Shake ∙ Cocktail glass ∙ 3 min ∙ 20.7% ABV ∙
The Clover Club is a pre-Prohibition gin sour, shaken with lemon, raspberry, and egg white, and named for a Philadelphia gentlemen's club. Tart lemon and sweet raspberry sit over juniper gin beneath a silky egg-white foam, with a dry vermouth backbone — an elegant pre-dinner or brunch drink.
The Clover Club pre-dates Prohibition and is named for the Philadelphia men's club of the same name, chartered in 1882, which met at the Bellevue-Stratford Hotel in Center City. Recipes nearly identical to the modern drink appear as early as 1908, when J. A. Grohusko's Jack's Manual listed a "Clover Leaf" said to be popular in the city of brotherly love. Its first appearance as "The Clover Club Cocktail" came in 1910 in Raymond E. Sullivan's The Barkeeper's Manual. The drink rose quickly among the club's captains of industry, then declined sharply; by 1939 Charles Browne's The Gun Club Drink Book panned it, and it was nearly forgotten before a modern revival.

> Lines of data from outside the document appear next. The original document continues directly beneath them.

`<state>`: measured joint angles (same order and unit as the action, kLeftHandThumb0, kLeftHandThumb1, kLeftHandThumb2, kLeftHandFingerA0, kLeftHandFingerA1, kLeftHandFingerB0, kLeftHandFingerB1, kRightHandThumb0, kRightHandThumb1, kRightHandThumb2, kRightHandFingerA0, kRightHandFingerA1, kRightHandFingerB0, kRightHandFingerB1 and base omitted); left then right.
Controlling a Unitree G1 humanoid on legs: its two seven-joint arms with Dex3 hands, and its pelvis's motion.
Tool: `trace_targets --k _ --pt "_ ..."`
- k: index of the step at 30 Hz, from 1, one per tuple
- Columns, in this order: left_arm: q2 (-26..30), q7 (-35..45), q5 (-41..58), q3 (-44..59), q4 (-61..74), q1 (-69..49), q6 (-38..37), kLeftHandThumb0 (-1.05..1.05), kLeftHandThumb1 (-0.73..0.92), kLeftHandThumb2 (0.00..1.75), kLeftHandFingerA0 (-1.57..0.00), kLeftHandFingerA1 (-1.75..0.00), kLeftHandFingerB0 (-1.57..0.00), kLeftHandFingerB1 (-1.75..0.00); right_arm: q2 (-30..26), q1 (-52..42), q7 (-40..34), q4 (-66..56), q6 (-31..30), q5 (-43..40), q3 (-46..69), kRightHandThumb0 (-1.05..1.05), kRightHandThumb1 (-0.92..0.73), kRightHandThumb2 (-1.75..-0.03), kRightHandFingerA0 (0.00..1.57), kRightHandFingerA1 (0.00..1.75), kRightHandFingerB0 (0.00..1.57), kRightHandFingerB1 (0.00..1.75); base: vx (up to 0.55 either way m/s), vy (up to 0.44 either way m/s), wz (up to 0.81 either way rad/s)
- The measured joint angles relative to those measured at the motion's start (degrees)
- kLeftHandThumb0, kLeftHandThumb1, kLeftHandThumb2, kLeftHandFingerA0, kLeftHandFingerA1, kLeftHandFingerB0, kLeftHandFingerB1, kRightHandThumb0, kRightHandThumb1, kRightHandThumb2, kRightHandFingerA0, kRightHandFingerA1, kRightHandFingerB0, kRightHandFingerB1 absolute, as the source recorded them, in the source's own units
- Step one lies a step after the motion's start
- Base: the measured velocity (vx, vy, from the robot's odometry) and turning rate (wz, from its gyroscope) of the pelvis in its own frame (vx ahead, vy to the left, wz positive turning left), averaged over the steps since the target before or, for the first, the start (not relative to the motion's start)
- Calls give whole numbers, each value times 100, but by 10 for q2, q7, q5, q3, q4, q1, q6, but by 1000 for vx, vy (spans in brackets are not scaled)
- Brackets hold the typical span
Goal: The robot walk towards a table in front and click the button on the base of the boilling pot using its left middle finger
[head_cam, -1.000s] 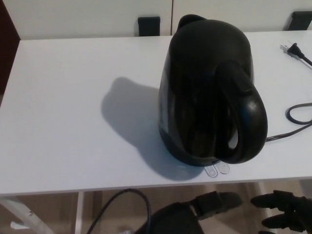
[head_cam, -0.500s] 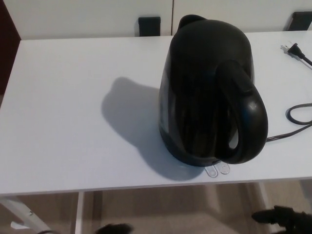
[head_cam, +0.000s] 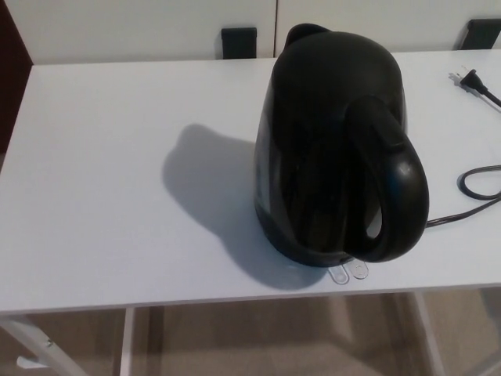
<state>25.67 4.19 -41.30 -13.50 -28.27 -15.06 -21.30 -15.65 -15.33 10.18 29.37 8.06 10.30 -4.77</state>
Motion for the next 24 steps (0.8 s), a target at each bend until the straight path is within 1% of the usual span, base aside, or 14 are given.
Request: trace_targets --k 3,4,5,6,10,11,12,14,15,18,19,20,23,24 --pt "-13 10 30 37 -56 8 7 -48 49 67 -15 -39 -13 -35 1 1 -7 28 4 0 3 -20 -52 -55 42 46 41 42 0 0 0" --pt "-16 13 39 47 -66 9 8 -41 55 57 -19 -34 -15 -27 1 2 -9 34 6 0 4 -17 -34 -80 27 56 25 54 0 0 0" --pt "-19 16 46 55 -75 11 10 -41 55 57 -19 -34 -15 -27 2 2 -12 39 7 0 6 -17 -34 -80 27 56 25 54 0 0 0" --pt "-23 20 56 65 -85 13 12 -46 51 65 -15 -37 -14 -33 6 4 -17 46 9 0 10 -31 -51 -61 20 47 19 42 0 0 0" --pt "-34 36 90 95 -107 21 19 -45 51 66 -13 -36 -13 -33 34 8 -49 62 31 -9 50 -22 -59 -61 20 49 11 42 0 0 0" --pt "-35 39 95 99 -109 23 20 -44 51 66 -14 -37 -13 -33 41 10 -58 64 38 -11 63 -14 -45 -90 4 51 0 48 0 0 0" --pt "-36 44 103 103 -110 26 22 -44 51 66 -14 -37 -13 -33 51 13 -69 66 46 -17 80 -14 -45 -90 4 51 0 48 0 0 0" --pt "-37 51 114 109 -111 29 27 -38 57 57 -19 -32 -14 -27 75 18 -84 64 61 -34 122 -20 -68 -74 0 24 0 20 0 0 0" --pt "-37 52 117 110 -111 30 28 -43 51 66 -15 -37 -13 -33 84 19 -88 62 66 -40 136 -54 -75 -62 0 11 0 11 0 0 0" --pt "-39 58 130 115 -110 33 32 -43 50 66 -15 -37 -13 -34 113 29 -104 46 81 -69 200 -54 -74 -62 0 16 0 11 0 0 0" --pt "-39 59 132 116 -110 34 33 -43 52 65 -14 -36 -12 -33 116 32 -108 41 83 -76 214 -57 -58 -82 0 30 0 22 0 0 0" --pt "-39 62 136 117 -110 35 34 -43 51 66 -14 -37 -13 -33 120 39 -115 38 89 -87 239 -51 -66 -60 0 32 0 23 0 0 0" --pt "-39 69 147 120 -112 37 35 -43 51 66 -14 -37 -13 -33 126 51 -127 38 101 -115 293 -51 -66 -60 0 32 0 23 0 0 0" --pt "-39 71 151 120 -113 37 36 -42 52 65 -14 -36 -12 -33 129 53 -130 38 105 -122 306 -32 -64 -109 6 55 5 54 0 0 0"
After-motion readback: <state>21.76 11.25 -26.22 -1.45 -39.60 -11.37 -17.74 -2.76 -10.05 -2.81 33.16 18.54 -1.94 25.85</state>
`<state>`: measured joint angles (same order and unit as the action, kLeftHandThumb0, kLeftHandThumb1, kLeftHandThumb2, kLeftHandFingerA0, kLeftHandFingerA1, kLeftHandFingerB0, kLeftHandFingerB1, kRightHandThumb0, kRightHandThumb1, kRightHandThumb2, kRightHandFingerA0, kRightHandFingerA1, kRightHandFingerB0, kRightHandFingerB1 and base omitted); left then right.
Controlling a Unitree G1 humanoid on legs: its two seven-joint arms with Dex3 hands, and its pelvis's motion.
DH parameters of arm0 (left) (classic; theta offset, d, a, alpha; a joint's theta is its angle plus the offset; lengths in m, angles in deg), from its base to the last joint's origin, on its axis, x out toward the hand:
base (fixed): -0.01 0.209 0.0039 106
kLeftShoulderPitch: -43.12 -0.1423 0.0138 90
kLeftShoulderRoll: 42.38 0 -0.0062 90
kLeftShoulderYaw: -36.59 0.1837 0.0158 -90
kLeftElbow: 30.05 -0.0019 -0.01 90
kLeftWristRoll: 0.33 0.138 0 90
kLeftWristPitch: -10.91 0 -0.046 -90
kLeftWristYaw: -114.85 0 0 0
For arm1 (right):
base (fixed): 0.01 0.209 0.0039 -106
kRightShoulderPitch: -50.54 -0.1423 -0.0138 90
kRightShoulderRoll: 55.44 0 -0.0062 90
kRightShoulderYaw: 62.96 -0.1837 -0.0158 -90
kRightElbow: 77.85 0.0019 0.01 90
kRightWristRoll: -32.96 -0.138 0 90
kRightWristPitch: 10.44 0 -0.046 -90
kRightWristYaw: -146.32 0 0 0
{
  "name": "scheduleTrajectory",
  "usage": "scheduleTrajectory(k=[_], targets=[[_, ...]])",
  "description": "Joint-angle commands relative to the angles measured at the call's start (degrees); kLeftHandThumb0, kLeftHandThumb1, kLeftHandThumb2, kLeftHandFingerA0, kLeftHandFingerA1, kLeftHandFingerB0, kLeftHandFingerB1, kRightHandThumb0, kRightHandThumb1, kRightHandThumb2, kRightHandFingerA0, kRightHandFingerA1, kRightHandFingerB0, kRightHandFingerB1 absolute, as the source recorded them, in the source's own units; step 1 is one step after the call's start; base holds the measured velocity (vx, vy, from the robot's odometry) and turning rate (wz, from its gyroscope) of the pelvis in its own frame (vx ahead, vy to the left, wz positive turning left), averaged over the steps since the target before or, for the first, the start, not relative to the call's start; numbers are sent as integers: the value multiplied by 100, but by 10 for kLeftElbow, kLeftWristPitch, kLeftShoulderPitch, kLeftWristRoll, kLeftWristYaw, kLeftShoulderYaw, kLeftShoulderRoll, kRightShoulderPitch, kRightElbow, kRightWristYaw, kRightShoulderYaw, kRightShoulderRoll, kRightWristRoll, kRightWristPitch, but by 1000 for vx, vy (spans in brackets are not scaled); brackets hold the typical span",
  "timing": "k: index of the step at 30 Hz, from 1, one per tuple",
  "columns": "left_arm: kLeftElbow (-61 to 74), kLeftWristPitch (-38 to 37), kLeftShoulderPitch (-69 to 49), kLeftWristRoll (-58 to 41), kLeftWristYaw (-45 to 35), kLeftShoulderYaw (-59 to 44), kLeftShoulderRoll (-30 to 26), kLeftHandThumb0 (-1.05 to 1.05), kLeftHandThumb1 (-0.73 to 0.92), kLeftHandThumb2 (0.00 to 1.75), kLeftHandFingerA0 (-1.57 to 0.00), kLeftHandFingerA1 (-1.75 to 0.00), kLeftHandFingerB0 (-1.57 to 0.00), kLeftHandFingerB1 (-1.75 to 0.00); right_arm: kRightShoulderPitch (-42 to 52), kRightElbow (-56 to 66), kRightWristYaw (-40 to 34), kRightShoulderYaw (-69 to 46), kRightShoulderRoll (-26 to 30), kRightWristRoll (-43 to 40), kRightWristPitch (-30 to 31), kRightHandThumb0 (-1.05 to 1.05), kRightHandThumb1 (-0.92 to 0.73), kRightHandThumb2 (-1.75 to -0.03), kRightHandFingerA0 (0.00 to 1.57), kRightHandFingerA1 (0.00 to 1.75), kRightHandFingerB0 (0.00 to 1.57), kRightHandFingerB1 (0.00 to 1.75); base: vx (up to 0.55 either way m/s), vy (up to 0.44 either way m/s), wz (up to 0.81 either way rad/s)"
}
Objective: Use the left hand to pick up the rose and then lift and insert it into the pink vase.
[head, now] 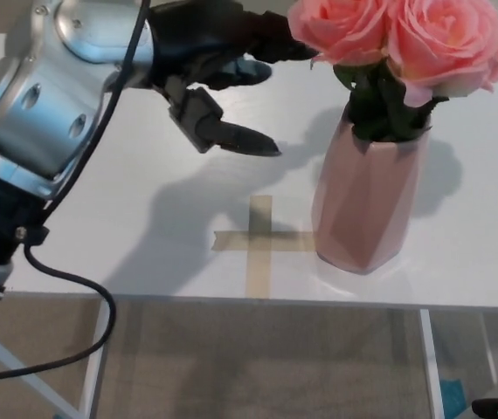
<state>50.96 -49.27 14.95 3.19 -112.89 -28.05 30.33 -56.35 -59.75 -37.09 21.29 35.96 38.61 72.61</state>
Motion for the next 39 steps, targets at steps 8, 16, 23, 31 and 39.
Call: scheduleTrajectory(k=[8,16,23,31,39], targets=[[-32,10,-32,11,-47,-21,-29,-69,38,81,-10,-29,0,-1,7,-4,6,-2,5,-4,7,-27,-55,-56,66,48,62,45,0,0,0],[1,-7,-89,10,-48,-50,-64,-66,35,81,0,-15,0,-6,9,-4,4,1,4,-1,4,-27,-55,-56,66,48,62,45,0,0,0],[75,-71,-218,-18,-37,-130,-115,-67,38,82,-7,-19,0,-5,12,-5,4,3,3,-1,4,-27,-55,-56,66,48,62,45,0,0,0],[272,-146,-533,-99,2,-364,-74,-63,37,79,-2,-33,-1,-15,14,-11,5,1,3,-3,5,-27,-55,-56,66,48,61,45,0,0,0],[344,-232,-781,-173,-19,-510,53,-61,39,68,-13,-40,-7,-27,31,-12,3,3,3,-1,-2,-27,-55,-56,66,48,61,45,0,0,0]])
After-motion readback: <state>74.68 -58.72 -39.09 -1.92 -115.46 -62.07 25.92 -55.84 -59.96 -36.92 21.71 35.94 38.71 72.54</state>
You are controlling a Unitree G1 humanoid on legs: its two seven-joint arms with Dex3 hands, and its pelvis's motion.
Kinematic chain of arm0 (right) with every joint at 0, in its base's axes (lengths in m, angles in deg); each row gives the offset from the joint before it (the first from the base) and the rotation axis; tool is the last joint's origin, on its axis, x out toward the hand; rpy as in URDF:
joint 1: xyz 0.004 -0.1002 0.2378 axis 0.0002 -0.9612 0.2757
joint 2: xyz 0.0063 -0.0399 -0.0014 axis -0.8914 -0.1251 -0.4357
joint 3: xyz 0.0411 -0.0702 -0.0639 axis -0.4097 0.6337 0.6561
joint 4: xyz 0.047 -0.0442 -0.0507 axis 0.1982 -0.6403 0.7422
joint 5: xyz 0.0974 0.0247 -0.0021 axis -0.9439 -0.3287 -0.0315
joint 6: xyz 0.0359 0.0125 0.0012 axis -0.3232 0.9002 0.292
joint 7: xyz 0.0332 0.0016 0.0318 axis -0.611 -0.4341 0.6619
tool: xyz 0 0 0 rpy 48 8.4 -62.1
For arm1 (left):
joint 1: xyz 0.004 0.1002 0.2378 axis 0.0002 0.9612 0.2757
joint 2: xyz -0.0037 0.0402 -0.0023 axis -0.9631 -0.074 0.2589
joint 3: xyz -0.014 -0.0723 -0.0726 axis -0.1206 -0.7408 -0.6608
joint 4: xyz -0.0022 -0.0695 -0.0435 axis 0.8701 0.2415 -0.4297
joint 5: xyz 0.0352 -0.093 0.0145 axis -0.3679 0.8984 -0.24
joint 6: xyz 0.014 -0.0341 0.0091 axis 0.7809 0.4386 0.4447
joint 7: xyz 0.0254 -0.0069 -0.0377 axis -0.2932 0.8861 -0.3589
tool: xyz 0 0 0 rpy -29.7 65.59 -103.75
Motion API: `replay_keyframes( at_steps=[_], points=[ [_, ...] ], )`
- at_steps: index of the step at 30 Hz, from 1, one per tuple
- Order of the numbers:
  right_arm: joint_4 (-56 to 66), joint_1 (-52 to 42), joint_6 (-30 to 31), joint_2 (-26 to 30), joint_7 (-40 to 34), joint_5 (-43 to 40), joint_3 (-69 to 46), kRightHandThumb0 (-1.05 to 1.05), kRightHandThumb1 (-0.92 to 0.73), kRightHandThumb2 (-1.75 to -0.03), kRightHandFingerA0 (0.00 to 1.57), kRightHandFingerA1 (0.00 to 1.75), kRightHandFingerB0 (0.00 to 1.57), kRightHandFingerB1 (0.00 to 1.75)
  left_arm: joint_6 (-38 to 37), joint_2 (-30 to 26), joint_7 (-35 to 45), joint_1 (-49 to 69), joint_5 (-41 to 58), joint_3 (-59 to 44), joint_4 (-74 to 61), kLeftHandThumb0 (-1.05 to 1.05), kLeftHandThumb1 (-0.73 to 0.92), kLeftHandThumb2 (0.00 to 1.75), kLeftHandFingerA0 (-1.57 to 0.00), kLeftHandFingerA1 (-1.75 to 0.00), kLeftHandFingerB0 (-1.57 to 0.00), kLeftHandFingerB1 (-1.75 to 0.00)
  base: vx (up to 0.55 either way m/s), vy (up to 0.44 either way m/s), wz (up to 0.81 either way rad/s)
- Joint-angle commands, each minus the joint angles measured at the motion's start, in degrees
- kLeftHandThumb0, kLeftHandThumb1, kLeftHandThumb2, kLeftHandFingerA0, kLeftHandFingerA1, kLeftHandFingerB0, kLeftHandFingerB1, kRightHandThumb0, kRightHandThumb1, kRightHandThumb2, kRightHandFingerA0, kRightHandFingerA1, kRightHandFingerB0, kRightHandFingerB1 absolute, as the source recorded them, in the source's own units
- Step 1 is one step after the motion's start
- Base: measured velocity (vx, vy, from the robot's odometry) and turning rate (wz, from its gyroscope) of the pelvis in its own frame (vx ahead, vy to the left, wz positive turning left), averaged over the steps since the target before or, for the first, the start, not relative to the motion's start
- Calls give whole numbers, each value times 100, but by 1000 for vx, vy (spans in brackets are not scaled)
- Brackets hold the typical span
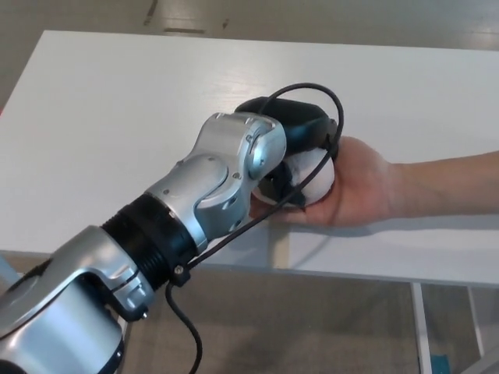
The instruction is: Use the left hand to take the pink dumpling toy on a person's hand and put it on the desk.
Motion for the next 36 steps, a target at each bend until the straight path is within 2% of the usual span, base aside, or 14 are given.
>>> replay_keyframes(
  at_steps=[1, 4, 10, 13, 20, 36],
  points=[
    [-29, -4, 118, 39, 48, 8, 36, -15, -65, -59, 64, 46, 46, 40, -199, 7, -242, 188, -348, -143, -158, -27, 70, 62, -81, -132, -57, -42, 0, 0, 0],
    [-29, 29, 112, 51, 89, -8, 33, -15, -65, -59, 64, 46, 45, 40, -225, 9, -220, 148, -385, -197, -171, -27, 72, 62, -81, -131, -52, -40, 0, 0, 0],
    [-24, 23, 101, 61, 170, -2, 56, -16, -65, -59, 63, 46, 45, 40, -344, 27, -254, 177, -454, -298, -200, -27, 72, 62, -82, -130, -55, -41, 0, 0, 0],
    [-23, 13, 108, 64, 215, -9, 58, -16, -65, -59, 63, 46, 45, 40, -336, 45, -197, 223, -447, -382, -255, -26, 72, 63, -79, -139, -59, -43, 0, 0, 0],
    [-29, 45, 130, 63, 202, 2, 71, -17, -65, -59, 63, 46, 46, 40, -371, 79, -144, 233, -513, -487, -230, -26, 72, 64, -77, -144, -60, -44, 0, 0, 0],
    [-39, 78, 222, 58, 298, -33, 29, -18, -65, -59, 62, 45, 48, 41, -422, 58, 52, 191, -561, -645, -284, -25, 74, 64, -77, -143, -61, -44, 0, 0, 0]
  ],
)
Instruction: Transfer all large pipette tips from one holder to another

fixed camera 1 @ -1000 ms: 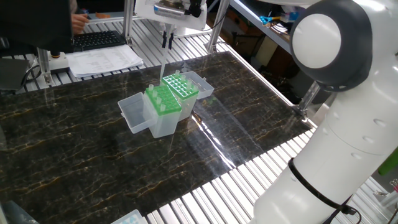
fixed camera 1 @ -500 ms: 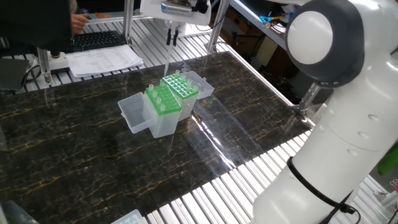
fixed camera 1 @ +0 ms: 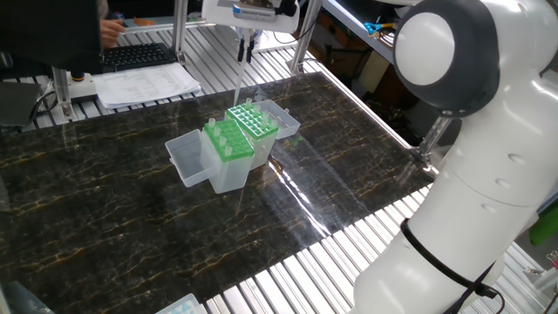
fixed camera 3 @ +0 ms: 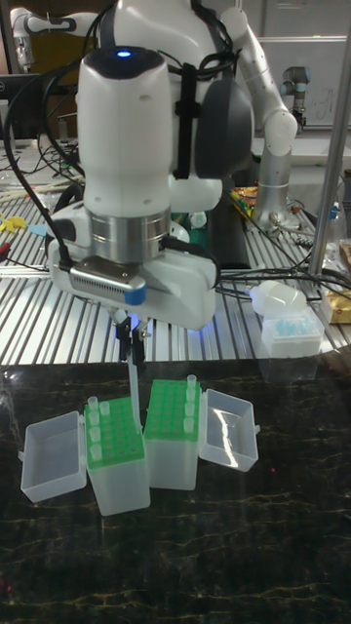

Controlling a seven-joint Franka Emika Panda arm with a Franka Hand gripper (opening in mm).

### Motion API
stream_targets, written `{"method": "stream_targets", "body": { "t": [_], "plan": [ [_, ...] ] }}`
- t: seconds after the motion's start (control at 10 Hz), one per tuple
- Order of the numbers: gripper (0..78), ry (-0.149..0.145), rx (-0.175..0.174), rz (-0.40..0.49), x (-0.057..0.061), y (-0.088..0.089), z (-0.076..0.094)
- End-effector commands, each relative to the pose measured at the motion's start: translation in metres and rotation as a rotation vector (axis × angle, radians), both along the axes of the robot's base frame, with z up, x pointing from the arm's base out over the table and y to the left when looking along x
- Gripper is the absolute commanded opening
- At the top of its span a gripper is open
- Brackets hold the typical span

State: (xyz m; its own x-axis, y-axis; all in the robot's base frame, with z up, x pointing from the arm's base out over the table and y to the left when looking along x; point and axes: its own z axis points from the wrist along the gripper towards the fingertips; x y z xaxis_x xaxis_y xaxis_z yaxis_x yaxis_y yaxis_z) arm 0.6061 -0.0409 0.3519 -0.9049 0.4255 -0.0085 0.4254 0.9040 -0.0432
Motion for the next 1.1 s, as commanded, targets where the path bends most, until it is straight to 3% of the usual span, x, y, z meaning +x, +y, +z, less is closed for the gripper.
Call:
{"method": "stream_targets", "body": {
  "t": [0.1, 1.1],
  "plan": [
    [1.2, -0.002, -0.007, 0.031, 0.003, -0.006, 0.0],
    [1.2, -0.006, -0.006, 0.068, -0.001, -0.019, -0.007]
  ]
}}
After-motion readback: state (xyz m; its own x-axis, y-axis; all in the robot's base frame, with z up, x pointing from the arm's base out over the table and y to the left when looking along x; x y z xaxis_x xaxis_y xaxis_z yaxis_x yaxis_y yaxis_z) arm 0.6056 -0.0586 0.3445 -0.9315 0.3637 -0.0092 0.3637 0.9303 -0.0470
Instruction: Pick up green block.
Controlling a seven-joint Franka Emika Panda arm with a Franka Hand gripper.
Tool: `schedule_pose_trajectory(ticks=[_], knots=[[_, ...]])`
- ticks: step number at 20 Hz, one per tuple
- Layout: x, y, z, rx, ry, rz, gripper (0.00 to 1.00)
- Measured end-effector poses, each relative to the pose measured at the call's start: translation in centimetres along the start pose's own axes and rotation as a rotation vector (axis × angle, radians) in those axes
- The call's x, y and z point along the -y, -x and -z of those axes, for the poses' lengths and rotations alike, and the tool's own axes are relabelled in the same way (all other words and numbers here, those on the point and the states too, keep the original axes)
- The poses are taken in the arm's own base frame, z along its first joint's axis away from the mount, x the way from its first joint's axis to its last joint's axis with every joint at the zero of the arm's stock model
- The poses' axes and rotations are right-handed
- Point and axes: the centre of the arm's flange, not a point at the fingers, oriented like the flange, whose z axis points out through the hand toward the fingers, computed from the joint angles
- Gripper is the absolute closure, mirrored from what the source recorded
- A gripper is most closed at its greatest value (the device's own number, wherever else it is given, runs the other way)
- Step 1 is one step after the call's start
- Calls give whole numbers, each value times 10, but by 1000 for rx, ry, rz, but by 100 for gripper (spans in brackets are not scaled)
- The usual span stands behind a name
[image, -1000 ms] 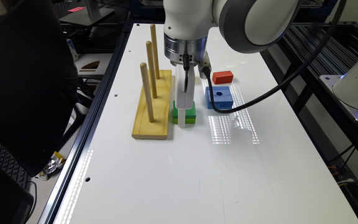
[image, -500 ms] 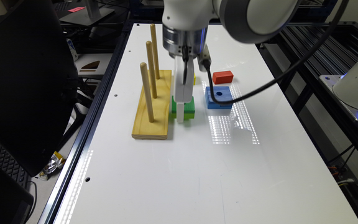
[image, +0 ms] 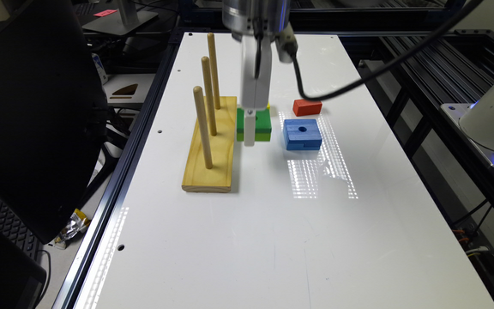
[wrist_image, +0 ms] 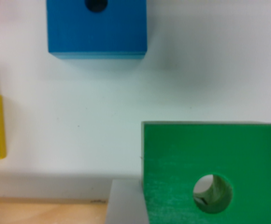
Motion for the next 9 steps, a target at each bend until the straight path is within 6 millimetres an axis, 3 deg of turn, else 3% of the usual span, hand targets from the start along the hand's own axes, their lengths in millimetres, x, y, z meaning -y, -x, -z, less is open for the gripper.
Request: schedule_pose_trajectory(ticks=[3, 9], knots=[[0, 1, 15, -3, 1, 1, 100], [-4, 5, 73, -17, 0, 2, 100]])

A Clover Club is made with London dry gin, lemon juice, raspberry, egg white, and a measure of dry vermouth. It is shaken and served straight up in a cocktail glass, garnished with a lemon twist and a raspberry. Some historic recipes use raspberry syrup rather than fresh berries.
Shaken. Because it contains egg white, it needs a hard shake to emulsify and build its signature foam. Bartenders typically dry-shake without ice first, then add ice and shake again to chill and dilute before straining into a chilled cocktail glass.
It is named for the Clover Club, a Philadelphia men's club chartered in 1882 that met at the Bellevue-Stratford Hotel. Captains of industry among its members drank it, and the cocktail carried the club's name into print by 1910.
Both are shaken pink gin sours with egg white, but a Clover Club takes its color and flavor from raspberry, while a Pink Lady uses grenadine and often applejack. The Clover Club also includes dry vermouth, giving it a drier backbone.
Julie Reiner, of the Clover Club bar in Brooklyn, builds it with gin, fresh lemon juice, dry vermouth, raspberry syrup, and egg white. Combine in a shaker, dry-shake without ice, then shake again with ice and strain into a chilled glass.